What you will do >> Give the lines below again, exactly as they stand, and leave out the images.

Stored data
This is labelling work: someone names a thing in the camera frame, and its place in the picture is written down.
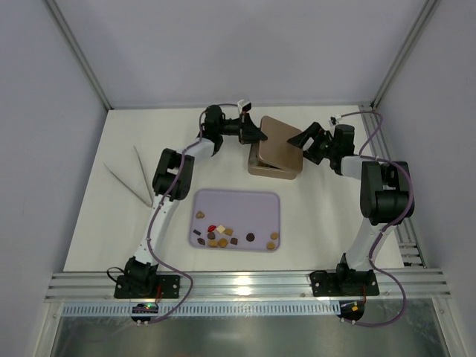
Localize gold tin lid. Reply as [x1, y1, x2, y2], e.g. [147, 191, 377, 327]
[257, 116, 303, 173]

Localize metal tongs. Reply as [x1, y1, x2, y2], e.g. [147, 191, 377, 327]
[103, 145, 154, 208]

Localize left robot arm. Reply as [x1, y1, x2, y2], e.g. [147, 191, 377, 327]
[115, 100, 268, 299]

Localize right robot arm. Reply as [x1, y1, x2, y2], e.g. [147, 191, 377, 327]
[288, 122, 414, 297]

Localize caramel ridged leaf chocolate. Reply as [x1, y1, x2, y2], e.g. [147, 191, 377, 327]
[218, 239, 228, 248]

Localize gold tin box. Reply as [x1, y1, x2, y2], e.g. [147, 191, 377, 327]
[248, 144, 302, 180]

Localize lilac plastic tray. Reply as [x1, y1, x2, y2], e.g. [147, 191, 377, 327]
[189, 189, 281, 253]

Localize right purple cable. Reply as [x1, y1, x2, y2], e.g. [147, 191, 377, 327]
[329, 110, 416, 327]

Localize purple cable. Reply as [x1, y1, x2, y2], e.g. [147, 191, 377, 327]
[329, 110, 416, 327]
[147, 103, 242, 321]

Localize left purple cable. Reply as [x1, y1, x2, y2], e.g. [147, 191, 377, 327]
[147, 103, 242, 321]

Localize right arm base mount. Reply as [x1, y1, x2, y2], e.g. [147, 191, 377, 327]
[309, 269, 380, 297]

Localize white slotted cable duct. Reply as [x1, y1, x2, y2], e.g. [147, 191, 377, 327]
[62, 300, 341, 318]

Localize aluminium frame rail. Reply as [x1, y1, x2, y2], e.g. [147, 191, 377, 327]
[45, 268, 451, 302]

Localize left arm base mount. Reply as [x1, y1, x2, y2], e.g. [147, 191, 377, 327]
[114, 274, 180, 299]

Reply >>
This is labelling work: someone names a thing in the camera frame, and its place in the picture is written down.
Localize gold tin lid. Reply as [x1, y1, x2, y2], e.g. [147, 191, 377, 327]
[257, 116, 303, 173]

Localize metal tongs. Reply as [x1, y1, x2, y2], e.g. [147, 191, 377, 327]
[103, 145, 154, 208]

Localize left robot arm. Reply as [x1, y1, x2, y2], e.g. [147, 191, 377, 327]
[115, 100, 268, 299]

Localize right robot arm. Reply as [x1, y1, x2, y2], e.g. [147, 191, 377, 327]
[288, 122, 414, 297]

Localize caramel ridged leaf chocolate. Reply as [x1, y1, x2, y2], e.g. [147, 191, 377, 327]
[218, 239, 228, 248]

Localize gold tin box. Reply as [x1, y1, x2, y2], e.g. [147, 191, 377, 327]
[248, 144, 302, 180]

Localize lilac plastic tray. Reply as [x1, y1, x2, y2], e.g. [147, 191, 377, 327]
[189, 189, 281, 253]

Localize right purple cable. Reply as [x1, y1, x2, y2], e.g. [147, 191, 377, 327]
[329, 110, 416, 327]

Localize purple cable. Reply as [x1, y1, x2, y2], e.g. [147, 191, 377, 327]
[329, 110, 416, 327]
[147, 103, 242, 321]

Localize left purple cable. Reply as [x1, y1, x2, y2], e.g. [147, 191, 377, 327]
[147, 103, 242, 321]

Localize right arm base mount. Reply as [x1, y1, x2, y2], e.g. [147, 191, 377, 327]
[309, 269, 380, 297]

Localize white slotted cable duct. Reply as [x1, y1, x2, y2], e.g. [147, 191, 377, 327]
[62, 300, 341, 318]

Localize aluminium frame rail. Reply as [x1, y1, x2, y2], e.g. [147, 191, 377, 327]
[45, 268, 451, 302]

Localize left arm base mount. Reply as [x1, y1, x2, y2], e.g. [147, 191, 377, 327]
[114, 274, 180, 299]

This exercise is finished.